Your goal -> Locate the string "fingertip" throughout the material and copy every line in which it occurs.

Data shown ->
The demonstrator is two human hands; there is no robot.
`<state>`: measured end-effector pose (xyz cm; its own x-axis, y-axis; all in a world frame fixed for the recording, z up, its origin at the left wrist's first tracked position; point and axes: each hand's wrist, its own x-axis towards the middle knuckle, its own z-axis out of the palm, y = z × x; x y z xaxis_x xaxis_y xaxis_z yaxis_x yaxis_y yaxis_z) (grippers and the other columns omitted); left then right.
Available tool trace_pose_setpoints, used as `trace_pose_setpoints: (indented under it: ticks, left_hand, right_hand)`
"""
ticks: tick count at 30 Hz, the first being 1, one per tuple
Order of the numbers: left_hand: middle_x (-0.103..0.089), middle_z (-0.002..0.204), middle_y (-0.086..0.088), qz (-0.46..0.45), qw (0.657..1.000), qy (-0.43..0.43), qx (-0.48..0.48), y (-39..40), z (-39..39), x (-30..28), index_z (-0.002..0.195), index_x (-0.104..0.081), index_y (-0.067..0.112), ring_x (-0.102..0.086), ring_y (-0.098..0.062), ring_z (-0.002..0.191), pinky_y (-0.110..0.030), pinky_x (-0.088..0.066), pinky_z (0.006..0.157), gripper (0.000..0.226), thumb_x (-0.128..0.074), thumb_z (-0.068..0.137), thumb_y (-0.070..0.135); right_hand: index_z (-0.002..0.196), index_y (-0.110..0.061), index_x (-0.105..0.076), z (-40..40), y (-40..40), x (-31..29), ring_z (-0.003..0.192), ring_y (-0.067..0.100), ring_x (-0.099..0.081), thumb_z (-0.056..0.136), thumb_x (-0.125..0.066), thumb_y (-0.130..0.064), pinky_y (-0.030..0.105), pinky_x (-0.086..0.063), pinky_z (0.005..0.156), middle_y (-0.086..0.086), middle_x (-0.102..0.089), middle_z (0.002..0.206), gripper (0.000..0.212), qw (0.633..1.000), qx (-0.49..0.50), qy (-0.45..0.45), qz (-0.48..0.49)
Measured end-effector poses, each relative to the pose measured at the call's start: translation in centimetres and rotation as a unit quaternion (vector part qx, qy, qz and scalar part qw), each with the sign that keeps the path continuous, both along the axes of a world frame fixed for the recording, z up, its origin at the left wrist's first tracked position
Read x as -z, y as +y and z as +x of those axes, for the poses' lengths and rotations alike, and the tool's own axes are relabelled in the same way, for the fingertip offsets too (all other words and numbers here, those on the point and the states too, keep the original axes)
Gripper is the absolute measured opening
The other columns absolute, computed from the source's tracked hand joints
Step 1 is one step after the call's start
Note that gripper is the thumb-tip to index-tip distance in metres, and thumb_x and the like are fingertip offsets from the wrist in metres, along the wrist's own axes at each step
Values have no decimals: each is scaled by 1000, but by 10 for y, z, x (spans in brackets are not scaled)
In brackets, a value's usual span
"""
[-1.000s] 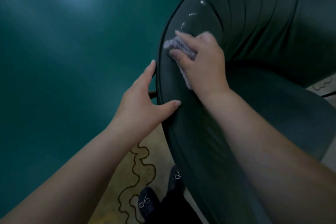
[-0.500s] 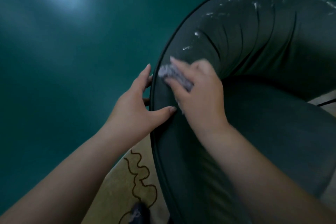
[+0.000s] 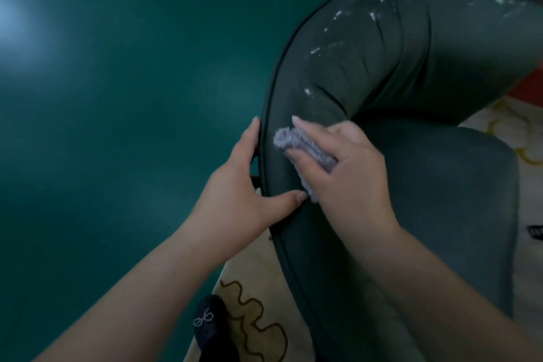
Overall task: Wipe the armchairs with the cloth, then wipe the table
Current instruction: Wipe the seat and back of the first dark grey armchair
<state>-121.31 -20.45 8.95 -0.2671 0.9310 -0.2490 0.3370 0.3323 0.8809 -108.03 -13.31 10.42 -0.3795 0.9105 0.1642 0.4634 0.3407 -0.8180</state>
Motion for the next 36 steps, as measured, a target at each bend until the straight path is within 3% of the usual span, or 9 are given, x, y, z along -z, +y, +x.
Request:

Exercise output ->
Read x as -z, y as +y and z as +x of those axes, for the poses' lengths and rotations alike, and the tool's own axes are relabelled in the same way, for the fingertip offsets too (all other words and numbers here, those on the point and the states too, keep the original axes)
Note that gripper is the thumb-tip to index-tip distance in metres, and thumb_x and the like are fingertip offsets from the wrist in metres, along the wrist's own axes at each step

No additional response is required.